◆ **EXERCISE DETAILS**: Below is a set of records. Repeat all of them exactly.

◆ **MATERIAL SHOWN**:

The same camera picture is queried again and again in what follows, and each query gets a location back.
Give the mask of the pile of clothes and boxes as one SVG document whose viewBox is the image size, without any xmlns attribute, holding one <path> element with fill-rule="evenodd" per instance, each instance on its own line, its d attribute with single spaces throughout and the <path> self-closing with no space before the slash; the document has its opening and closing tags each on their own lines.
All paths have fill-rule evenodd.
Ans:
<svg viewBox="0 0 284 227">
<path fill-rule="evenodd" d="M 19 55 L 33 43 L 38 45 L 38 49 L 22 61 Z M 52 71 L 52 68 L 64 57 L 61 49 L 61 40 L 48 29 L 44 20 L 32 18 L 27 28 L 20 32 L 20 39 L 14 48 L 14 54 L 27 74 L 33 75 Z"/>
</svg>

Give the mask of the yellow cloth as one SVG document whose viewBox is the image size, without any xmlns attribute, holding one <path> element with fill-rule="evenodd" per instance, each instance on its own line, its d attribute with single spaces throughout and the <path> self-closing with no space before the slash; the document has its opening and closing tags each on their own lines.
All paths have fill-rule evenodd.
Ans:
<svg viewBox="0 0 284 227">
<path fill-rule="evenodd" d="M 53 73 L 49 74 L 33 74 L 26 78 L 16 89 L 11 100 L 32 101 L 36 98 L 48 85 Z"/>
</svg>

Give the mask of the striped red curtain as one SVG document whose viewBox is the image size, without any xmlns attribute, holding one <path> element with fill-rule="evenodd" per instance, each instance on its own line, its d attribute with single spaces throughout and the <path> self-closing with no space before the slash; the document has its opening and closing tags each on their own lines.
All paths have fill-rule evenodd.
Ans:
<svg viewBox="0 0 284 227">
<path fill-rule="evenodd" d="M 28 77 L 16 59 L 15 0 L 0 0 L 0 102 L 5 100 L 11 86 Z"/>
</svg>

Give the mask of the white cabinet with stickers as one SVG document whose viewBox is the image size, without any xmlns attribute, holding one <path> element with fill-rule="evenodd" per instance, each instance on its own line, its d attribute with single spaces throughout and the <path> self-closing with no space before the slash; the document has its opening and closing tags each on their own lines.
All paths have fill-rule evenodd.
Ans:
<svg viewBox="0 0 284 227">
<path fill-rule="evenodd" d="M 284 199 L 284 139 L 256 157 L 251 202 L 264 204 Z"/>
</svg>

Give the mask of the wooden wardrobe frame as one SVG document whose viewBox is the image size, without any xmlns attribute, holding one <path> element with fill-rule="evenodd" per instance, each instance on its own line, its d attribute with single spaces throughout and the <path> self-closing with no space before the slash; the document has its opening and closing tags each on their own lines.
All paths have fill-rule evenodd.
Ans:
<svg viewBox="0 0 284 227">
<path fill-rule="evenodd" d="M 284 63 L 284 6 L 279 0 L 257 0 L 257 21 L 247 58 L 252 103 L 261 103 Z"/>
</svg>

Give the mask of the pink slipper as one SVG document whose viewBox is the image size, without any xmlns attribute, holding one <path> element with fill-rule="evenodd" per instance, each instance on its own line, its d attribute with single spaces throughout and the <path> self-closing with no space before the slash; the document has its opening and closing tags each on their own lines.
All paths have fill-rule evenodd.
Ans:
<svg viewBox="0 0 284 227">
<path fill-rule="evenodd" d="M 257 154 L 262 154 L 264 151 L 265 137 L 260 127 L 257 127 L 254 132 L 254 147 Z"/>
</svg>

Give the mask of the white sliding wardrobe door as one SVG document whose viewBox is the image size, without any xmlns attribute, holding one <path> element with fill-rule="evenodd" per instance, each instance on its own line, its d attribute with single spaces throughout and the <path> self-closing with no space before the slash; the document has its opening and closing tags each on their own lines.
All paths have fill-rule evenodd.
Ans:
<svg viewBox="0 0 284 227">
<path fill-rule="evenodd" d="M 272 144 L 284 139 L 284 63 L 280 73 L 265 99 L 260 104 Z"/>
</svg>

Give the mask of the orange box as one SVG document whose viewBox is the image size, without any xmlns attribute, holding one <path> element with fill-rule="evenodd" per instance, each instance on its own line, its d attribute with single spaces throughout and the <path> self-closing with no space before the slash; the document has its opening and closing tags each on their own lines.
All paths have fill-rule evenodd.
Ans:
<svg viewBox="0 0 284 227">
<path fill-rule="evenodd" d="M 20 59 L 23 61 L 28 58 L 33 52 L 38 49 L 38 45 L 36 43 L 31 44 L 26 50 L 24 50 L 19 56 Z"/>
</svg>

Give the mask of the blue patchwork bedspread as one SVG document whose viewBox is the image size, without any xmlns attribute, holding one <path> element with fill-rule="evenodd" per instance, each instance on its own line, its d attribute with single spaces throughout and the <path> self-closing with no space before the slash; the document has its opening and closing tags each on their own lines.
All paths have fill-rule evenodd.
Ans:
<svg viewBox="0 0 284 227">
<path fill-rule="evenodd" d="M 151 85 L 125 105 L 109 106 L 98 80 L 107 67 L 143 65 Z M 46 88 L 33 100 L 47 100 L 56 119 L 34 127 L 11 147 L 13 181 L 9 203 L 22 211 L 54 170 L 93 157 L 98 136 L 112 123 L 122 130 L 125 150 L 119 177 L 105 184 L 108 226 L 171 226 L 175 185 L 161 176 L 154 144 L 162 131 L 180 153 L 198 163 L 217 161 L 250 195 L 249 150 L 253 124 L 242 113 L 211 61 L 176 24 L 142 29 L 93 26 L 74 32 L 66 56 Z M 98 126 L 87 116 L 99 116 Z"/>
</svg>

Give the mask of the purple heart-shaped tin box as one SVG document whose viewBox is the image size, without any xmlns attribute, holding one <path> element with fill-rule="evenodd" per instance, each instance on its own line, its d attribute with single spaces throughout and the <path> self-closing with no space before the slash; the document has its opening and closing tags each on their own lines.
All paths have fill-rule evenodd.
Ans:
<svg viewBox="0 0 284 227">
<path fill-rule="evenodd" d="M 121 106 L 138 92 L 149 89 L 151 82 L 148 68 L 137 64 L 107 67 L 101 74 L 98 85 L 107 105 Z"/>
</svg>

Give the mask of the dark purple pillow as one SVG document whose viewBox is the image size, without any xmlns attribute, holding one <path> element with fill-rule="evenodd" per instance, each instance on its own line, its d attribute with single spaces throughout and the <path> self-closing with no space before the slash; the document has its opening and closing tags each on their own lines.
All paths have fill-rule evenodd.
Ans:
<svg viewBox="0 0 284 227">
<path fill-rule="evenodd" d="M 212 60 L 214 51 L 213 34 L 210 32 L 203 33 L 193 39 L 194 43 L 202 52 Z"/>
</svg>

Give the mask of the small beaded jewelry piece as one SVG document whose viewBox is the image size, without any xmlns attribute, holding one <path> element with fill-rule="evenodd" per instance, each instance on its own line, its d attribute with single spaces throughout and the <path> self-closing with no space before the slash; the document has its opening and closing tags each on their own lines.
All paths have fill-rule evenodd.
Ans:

◆ **RESPONSE AREA**:
The same camera picture is queried again and again in what follows, and each query gets a location back.
Give the mask of the pile of clothes and boxes as one SVG document whose viewBox is the image size, without any xmlns attribute, holding one <path> element with fill-rule="evenodd" per instance, each instance on its own line, its d attribute with single spaces throughout and the <path> self-closing with no space before the slash; the document has its opening and closing tags each on their own lines.
All paths have fill-rule evenodd.
Ans:
<svg viewBox="0 0 284 227">
<path fill-rule="evenodd" d="M 19 55 L 33 43 L 38 45 L 38 49 L 22 61 Z M 52 71 L 52 68 L 64 57 L 61 49 L 61 40 L 48 29 L 44 20 L 32 18 L 27 28 L 20 32 L 20 39 L 14 48 L 14 54 L 27 74 L 33 75 Z"/>
</svg>

Give the mask of the yellow cloth as one SVG document whose viewBox is the image size, without any xmlns attribute, holding one <path> element with fill-rule="evenodd" per instance, each instance on its own line, its d attribute with single spaces throughout and the <path> self-closing with no space before the slash; the document has its opening and closing tags each on their own lines.
All paths have fill-rule evenodd.
Ans:
<svg viewBox="0 0 284 227">
<path fill-rule="evenodd" d="M 53 73 L 49 74 L 33 74 L 26 78 L 16 89 L 11 100 L 32 101 L 36 98 L 48 85 Z"/>
</svg>

Give the mask of the striped red curtain as one SVG document whose viewBox is the image size, without any xmlns attribute, holding one <path> element with fill-rule="evenodd" per instance, each instance on its own line, its d attribute with single spaces throughout and the <path> self-closing with no space before the slash; the document has its opening and closing tags each on their own lines.
All paths have fill-rule evenodd.
Ans:
<svg viewBox="0 0 284 227">
<path fill-rule="evenodd" d="M 28 77 L 16 59 L 15 0 L 0 0 L 0 102 L 5 100 L 11 86 Z"/>
</svg>

Give the mask of the white cabinet with stickers as one SVG document whose viewBox is the image size, without any xmlns attribute, holding one <path> element with fill-rule="evenodd" per instance, each instance on its own line, its d attribute with single spaces throughout and the <path> self-closing with no space before the slash; the document has its opening and closing tags each on their own lines.
All paths have fill-rule evenodd.
Ans:
<svg viewBox="0 0 284 227">
<path fill-rule="evenodd" d="M 284 199 L 284 139 L 256 157 L 251 202 L 264 204 Z"/>
</svg>

Give the mask of the wooden wardrobe frame as one SVG document whose viewBox is the image size, without any xmlns attribute, holding one <path> element with fill-rule="evenodd" per instance, each instance on its own line, its d attribute with single spaces throughout and the <path> self-closing with no space before the slash; the document has its opening and closing tags each on their own lines.
All paths have fill-rule evenodd.
Ans:
<svg viewBox="0 0 284 227">
<path fill-rule="evenodd" d="M 284 63 L 284 6 L 279 0 L 257 0 L 257 21 L 247 58 L 252 103 L 261 103 Z"/>
</svg>

Give the mask of the pink slipper as one SVG document whose viewBox is the image size, without any xmlns attribute, holding one <path> element with fill-rule="evenodd" per instance, each instance on its own line, its d attribute with single spaces throughout and the <path> self-closing with no space before the slash; the document has its opening and closing tags each on their own lines.
All paths have fill-rule evenodd.
Ans:
<svg viewBox="0 0 284 227">
<path fill-rule="evenodd" d="M 257 154 L 262 154 L 264 151 L 265 137 L 260 127 L 257 127 L 254 132 L 254 147 Z"/>
</svg>

Give the mask of the white sliding wardrobe door as one SVG document whose viewBox is the image size, without any xmlns attribute, holding one <path> element with fill-rule="evenodd" per instance, each instance on its own line, its d attribute with single spaces throughout and the <path> self-closing with no space before the slash; the document has its opening and closing tags each on their own lines.
All paths have fill-rule evenodd.
Ans:
<svg viewBox="0 0 284 227">
<path fill-rule="evenodd" d="M 272 144 L 284 139 L 284 63 L 280 73 L 265 99 L 260 104 Z"/>
</svg>

Give the mask of the orange box as one SVG document whose viewBox is the image size, without any xmlns attribute, holding one <path> element with fill-rule="evenodd" per instance, each instance on its own line, its d attribute with single spaces throughout and the <path> self-closing with no space before the slash; the document has its opening and closing tags each on their own lines.
All paths have fill-rule evenodd.
Ans:
<svg viewBox="0 0 284 227">
<path fill-rule="evenodd" d="M 20 59 L 23 61 L 28 58 L 33 52 L 38 49 L 38 45 L 36 43 L 31 44 L 26 50 L 24 50 L 19 56 Z"/>
</svg>

Give the mask of the blue patchwork bedspread as one SVG document whose viewBox is the image size, without any xmlns attribute, holding one <path> element with fill-rule="evenodd" per instance, each instance on its own line, its d attribute with single spaces throughout and the <path> self-closing with no space before the slash; the document has its opening and closing tags each on their own lines.
All paths have fill-rule evenodd.
Ans:
<svg viewBox="0 0 284 227">
<path fill-rule="evenodd" d="M 151 85 L 125 105 L 109 106 L 98 80 L 107 67 L 143 65 Z M 46 88 L 33 100 L 47 100 L 56 119 L 34 127 L 11 147 L 13 181 L 9 203 L 22 211 L 54 170 L 93 157 L 98 136 L 112 123 L 122 130 L 125 150 L 119 177 L 105 184 L 108 226 L 171 226 L 175 185 L 161 176 L 154 144 L 162 131 L 180 153 L 198 163 L 217 161 L 250 195 L 249 150 L 253 124 L 242 113 L 211 61 L 176 24 L 142 29 L 93 26 L 74 32 L 66 56 Z M 98 126 L 87 116 L 99 116 Z"/>
</svg>

Give the mask of the purple heart-shaped tin box as one SVG document whose viewBox is the image size, without any xmlns attribute, holding one <path> element with fill-rule="evenodd" per instance, each instance on its own line, its d attribute with single spaces throughout and the <path> self-closing with no space before the slash; the document has its opening and closing tags each on their own lines.
All paths have fill-rule evenodd.
Ans:
<svg viewBox="0 0 284 227">
<path fill-rule="evenodd" d="M 121 106 L 138 92 L 149 89 L 151 82 L 148 68 L 137 64 L 107 67 L 101 74 L 98 85 L 107 105 Z"/>
</svg>

Give the mask of the dark purple pillow as one SVG document whose viewBox is the image size, without any xmlns attribute, holding one <path> element with fill-rule="evenodd" per instance, each instance on its own line, its d attribute with single spaces throughout and the <path> self-closing with no space before the slash; the document has its opening and closing tags each on their own lines.
All paths have fill-rule evenodd.
Ans:
<svg viewBox="0 0 284 227">
<path fill-rule="evenodd" d="M 212 60 L 214 51 L 213 34 L 210 32 L 203 33 L 193 39 L 194 43 L 202 52 Z"/>
</svg>

Give the mask of the small beaded jewelry piece as one SVG document whose viewBox is the image size, without any xmlns attribute, holding one <path> element with fill-rule="evenodd" per instance, each instance on its own line, its d attribute with single spaces throughout and the <path> self-closing with no space before the slash; the document has its opening and closing tags each on their own lines.
All paths have fill-rule evenodd.
Ans:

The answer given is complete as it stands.